→ **Exercise prompt**
Exactly the lines below from the one with "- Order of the" up to and including the one with "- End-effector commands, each" make up the answer, with nothing else added.

→ **Source material**
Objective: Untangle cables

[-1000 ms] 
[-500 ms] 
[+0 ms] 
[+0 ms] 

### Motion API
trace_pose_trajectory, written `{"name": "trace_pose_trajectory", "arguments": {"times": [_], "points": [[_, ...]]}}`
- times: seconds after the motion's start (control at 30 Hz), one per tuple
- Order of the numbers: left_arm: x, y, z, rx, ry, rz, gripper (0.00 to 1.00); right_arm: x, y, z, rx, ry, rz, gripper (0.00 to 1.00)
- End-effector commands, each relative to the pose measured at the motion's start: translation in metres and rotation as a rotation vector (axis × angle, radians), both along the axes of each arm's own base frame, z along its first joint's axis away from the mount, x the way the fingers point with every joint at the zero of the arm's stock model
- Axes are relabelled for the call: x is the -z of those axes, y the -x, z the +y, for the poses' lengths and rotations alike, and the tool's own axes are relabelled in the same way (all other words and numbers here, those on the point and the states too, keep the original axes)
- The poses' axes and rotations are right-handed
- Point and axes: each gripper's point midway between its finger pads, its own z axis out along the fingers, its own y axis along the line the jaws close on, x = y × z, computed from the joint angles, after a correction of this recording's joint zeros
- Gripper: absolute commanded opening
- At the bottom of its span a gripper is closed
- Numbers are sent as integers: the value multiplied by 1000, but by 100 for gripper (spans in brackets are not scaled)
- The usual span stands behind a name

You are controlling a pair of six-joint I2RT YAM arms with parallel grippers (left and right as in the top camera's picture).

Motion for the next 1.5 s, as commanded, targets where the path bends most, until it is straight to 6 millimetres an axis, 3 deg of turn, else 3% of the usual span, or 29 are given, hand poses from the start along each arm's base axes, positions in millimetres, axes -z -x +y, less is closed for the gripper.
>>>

→ **Task answer**
- Order of the numbers: left_arm: x, y, z, rx, ry, rz, gripper (0.00 to 1.00); right_arm: x, y, z, rx, ry, rz, gripper (0.00 to 1.00)
- End-effector commands, each relative to the pose measured at the motion's start: translation in metres and rotation as a rotation vector (axis × angle, radians), both along the axes of each arm's own base frame, z along its first joint's axis away from the mount, x the way the fingers point with every joint at the zero of the arm's stock model

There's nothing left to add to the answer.